Items listed in a dataset:
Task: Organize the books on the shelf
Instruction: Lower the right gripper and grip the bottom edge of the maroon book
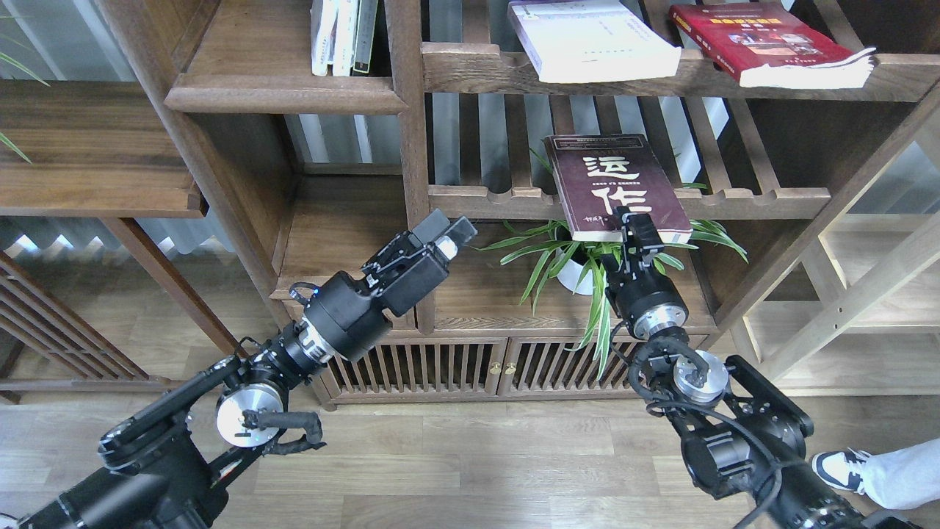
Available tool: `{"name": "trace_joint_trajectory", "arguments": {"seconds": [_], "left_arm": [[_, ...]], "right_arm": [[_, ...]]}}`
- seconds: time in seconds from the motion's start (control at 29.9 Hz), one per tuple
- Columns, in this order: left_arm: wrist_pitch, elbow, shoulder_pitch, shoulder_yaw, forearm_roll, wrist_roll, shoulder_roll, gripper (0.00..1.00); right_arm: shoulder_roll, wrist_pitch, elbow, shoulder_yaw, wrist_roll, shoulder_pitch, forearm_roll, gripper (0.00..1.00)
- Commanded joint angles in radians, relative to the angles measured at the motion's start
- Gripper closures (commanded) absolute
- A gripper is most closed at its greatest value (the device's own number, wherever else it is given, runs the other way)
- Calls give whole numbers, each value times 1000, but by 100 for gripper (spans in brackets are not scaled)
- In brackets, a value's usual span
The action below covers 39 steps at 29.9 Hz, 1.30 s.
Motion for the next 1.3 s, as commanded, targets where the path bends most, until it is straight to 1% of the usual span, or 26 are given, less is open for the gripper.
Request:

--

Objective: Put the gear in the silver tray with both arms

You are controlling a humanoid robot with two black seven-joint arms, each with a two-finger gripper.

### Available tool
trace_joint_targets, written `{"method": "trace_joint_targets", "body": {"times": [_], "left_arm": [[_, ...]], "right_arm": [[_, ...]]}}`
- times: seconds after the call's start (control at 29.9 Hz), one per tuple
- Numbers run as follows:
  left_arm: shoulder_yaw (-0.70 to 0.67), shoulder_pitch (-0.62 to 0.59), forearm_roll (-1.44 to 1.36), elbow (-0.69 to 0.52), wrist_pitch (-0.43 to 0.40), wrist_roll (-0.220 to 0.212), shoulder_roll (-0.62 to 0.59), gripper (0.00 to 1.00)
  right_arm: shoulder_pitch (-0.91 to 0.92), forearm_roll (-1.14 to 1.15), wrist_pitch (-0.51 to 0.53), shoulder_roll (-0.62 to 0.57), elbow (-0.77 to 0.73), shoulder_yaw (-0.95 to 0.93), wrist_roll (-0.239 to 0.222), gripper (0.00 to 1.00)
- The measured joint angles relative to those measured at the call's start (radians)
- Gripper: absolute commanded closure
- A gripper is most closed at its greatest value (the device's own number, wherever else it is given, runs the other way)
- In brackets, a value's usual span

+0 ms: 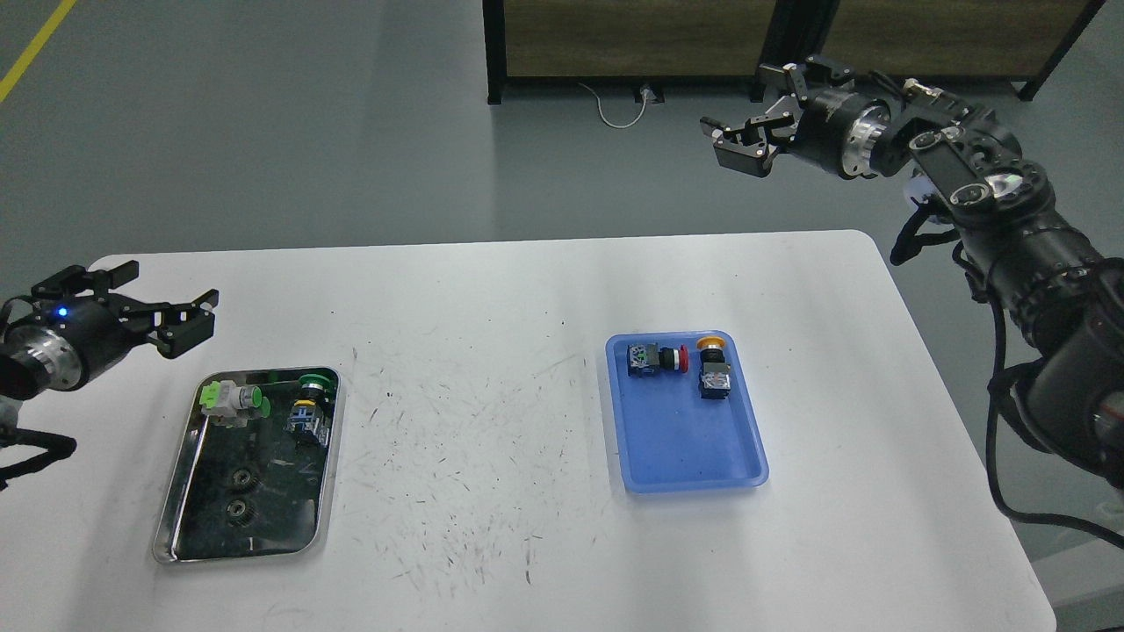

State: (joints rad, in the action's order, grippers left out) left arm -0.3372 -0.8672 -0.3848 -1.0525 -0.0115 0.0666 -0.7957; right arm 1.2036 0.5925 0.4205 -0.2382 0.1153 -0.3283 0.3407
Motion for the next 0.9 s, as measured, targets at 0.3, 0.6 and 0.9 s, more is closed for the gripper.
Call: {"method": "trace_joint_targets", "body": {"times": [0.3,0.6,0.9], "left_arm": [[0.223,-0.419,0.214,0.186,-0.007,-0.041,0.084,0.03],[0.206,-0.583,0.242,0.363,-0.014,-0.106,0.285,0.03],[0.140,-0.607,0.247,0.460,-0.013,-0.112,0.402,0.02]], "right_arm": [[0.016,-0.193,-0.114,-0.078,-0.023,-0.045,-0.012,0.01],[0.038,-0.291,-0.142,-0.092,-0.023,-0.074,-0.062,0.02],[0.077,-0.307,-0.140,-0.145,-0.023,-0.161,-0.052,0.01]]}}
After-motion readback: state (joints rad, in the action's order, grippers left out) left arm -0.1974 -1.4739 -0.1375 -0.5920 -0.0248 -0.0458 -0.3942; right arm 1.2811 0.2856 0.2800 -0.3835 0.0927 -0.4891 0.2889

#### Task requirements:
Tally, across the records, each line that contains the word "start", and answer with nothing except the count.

#### Task response:
4